* Task to complete: Nothing but an exact repeat of the data, with pictures removed, belongs in the answer.

* Task material:
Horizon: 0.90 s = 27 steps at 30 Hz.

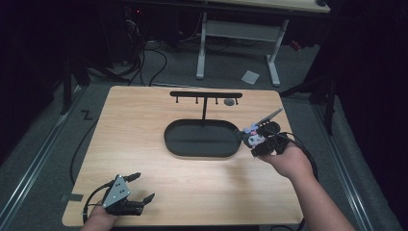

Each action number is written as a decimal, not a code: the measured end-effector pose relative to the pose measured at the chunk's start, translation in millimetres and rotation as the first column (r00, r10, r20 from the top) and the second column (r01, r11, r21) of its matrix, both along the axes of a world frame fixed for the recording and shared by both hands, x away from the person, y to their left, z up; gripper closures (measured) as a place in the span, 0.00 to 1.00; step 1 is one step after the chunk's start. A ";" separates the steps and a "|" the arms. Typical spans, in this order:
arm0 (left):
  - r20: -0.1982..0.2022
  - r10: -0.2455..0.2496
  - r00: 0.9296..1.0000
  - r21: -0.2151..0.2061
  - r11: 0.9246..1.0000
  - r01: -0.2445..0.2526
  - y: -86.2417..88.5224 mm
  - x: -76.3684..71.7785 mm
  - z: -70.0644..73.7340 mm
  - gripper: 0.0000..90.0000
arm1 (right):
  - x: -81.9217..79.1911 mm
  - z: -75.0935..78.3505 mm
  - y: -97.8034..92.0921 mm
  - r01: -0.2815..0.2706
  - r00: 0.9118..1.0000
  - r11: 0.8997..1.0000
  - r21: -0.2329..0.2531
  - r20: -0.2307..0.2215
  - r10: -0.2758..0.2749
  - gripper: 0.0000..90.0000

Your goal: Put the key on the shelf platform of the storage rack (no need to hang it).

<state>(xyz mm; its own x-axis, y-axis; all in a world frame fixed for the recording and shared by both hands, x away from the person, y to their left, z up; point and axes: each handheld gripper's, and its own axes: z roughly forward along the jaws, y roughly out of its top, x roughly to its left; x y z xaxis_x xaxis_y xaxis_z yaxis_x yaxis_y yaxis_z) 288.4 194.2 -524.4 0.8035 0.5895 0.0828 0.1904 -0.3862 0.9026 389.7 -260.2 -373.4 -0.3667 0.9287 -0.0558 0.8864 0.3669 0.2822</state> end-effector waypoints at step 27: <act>-0.001 -0.002 1.000 -0.003 1.000 0.002 0.4 0.0 0.0 0.17 | 38.7 54.8 18.4 0.027 0.996 0.996 0.082 0.077 -0.034 0.51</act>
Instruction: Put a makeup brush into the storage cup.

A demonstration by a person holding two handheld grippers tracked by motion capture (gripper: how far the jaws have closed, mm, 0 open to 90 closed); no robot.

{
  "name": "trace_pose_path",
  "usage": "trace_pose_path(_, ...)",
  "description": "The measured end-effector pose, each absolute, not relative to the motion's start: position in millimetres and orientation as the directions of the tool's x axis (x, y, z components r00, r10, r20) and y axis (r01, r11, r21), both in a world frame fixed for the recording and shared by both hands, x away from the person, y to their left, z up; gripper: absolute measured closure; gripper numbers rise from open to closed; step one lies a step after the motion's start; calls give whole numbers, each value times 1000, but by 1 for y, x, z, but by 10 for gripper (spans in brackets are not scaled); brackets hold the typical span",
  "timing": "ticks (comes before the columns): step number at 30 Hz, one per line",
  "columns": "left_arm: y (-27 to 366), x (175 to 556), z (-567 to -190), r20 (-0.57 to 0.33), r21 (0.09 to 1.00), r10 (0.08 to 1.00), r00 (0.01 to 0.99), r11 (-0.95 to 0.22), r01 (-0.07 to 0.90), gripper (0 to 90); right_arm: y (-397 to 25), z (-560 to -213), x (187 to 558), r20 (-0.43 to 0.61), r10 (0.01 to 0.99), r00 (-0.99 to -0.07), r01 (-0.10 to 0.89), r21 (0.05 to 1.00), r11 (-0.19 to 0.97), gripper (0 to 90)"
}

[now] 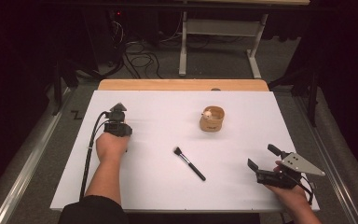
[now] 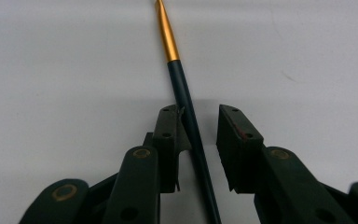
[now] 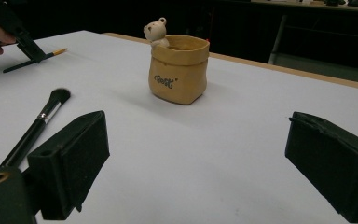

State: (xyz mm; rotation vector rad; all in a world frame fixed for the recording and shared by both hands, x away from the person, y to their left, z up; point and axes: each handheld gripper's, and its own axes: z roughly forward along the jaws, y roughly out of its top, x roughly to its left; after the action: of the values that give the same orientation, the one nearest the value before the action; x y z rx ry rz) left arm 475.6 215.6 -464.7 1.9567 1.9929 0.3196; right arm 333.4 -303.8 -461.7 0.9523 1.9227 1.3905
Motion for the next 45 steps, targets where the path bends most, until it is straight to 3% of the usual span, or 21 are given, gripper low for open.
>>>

* Written solution:
Horizon: 0.90 s = 27 steps at 30 Hz.


Each action number is written as a decimal, not a code: the measured end-effector pose relative to the pose measured at the chunk's start, translation in millimetres and rotation as the first column (r00, r10, r20 from the top) and the second column (r01, r11, r21) of its matrix, both along the axes of a world frame fixed for the recording and shared by both hands, x away from the person, y to their left, z up; gripper closures (measured) as a place in the span, 0.00 to 1.00; step 1 is one step after the chunk's start. A ";" separates the steps and a "|" the arms. Typical spans, in this order:
arm0 (left):
  - r20: -0.1982..0.2022
  - r10: -0.2455..0.2496
  - r00: 0.9296..1.0000
  - r21: -0.2151..0.2061
  - r11: 0.9246..1.0000
  - r01: -0.2445..0.2526
  - y: -86.2417..88.5224 mm
  - x: -76.3684..71.7785 mm
  - z: -70.0644..73.7340 mm
  - gripper: 0.0000..90.0000
arm1 (right):
  - x: -81.9217..79.1911 mm
  - z: -75.0935..78.3505 mm
  - y: -97.8034..92.0921 mm
  - r01: -0.2815..0.2706
  - r00: 0.9118..1.0000
  - r11: 0.8997..1.0000
  - r21: -0.2329..0.2531
  - r20: -0.2307..0.2215
  - r10: -0.2758..0.2749
  - gripper: 0.0000..90.0000

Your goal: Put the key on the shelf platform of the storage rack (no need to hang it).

<state>(xyz mm; its own x-axis, y-axis; all in a world frame fixed for the recording and shared by both hands, x away from the person, y to their left, z up; point and axes: each handheld gripper's, and its own axes: z roughly forward along the jaws, y roughly out of its top, x roughly to its left; x y z xaxis_x xaxis_y xaxis_z yaxis_x yaxis_y yaxis_z) 288.4 194.2 -524.4 0.8035 0.5895 0.0828 0.1904 -0.3862 0.9026 389.7 -260.2 -373.4 -0.3667 0.9287 -0.0558 0.8864 0.3669 0.2822</state> end-effector waypoints at step 27: <act>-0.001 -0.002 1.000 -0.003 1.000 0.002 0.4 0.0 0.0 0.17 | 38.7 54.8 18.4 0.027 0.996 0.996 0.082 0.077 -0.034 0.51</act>
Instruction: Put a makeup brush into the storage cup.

A demonstration by a person holding two handheld grippers tracked by motion capture (gripper: how far the jaws have closed, mm, 0 open to 90 closed); no robot.

{
  "name": "trace_pose_path",
  "usage": "trace_pose_path(_, ...)",
  "description": "The measured end-effector pose, each absolute, not relative to the motion's start: position in millimetres and orientation as the directions of the tool's x axis (x, y, z components r00, r10, r20) and y axis (r01, r11, r21), both in a world frame fixed for the recording and shared by both hands, x away from the person, y to their left, z up; gripper: absolute measured closure; gripper numbers rise from open to closed; step one lies a step after the motion's start; calls give whole numbers, each value times 1000, but by 1 for y, x, z, but by 10 for gripper (spans in brackets are not scaled); brackets hold the typical span",
  "timing": "ticks (comes before the columns): step number at 30 Hz, one per line",
  "columns": "left_arm: y (-27 to 366), x (175 to 556), z (-567 to -190), r20 (-0.57 to 0.33), r21 (0.09 to 1.00), r10 (0.08 to 1.00), r00 (0.01 to 0.99), r11 (-0.95 to 0.22), r01 (-0.07 to 0.90), gripper (0 to 90); right_arm: y (-397 to 25), z (-560 to -213), x (187 to 558), r20 (-0.43 to 0.61), r10 (0.01 to 0.99), r00 (-0.99 to -0.07), r01 (-0.10 to 0.89), r21 (0.05 to 1.00), r11 (-0.19 to 0.97), gripper (0 to 90)"
}

[now] 
[now] 
[now] 

State: (xyz mm; rotation vector rad; all in a world frame fixed for the recording and shared by both hands, x away from the person, y to their left, z up; point and axes: each handheld gripper's, and its own axes: z roughly forward along the jaws, y roughly out of its top, x roughly to its left; after the action: of the values that give the same orientation, the one nearest the value before the action; x y z rx ry rz) left arm 475.6 215.6 -464.7 1.9567 1.9929 0.3196; right arm 333.4 -303.8 -461.7 0.9523 1.9227 1.3905
Motion for the next 45 steps, targets where the path bends most, until it is straight to 3% of the usual span, or 21 are given, gripper low for open.
>>>

That concludes the answer to the exercise.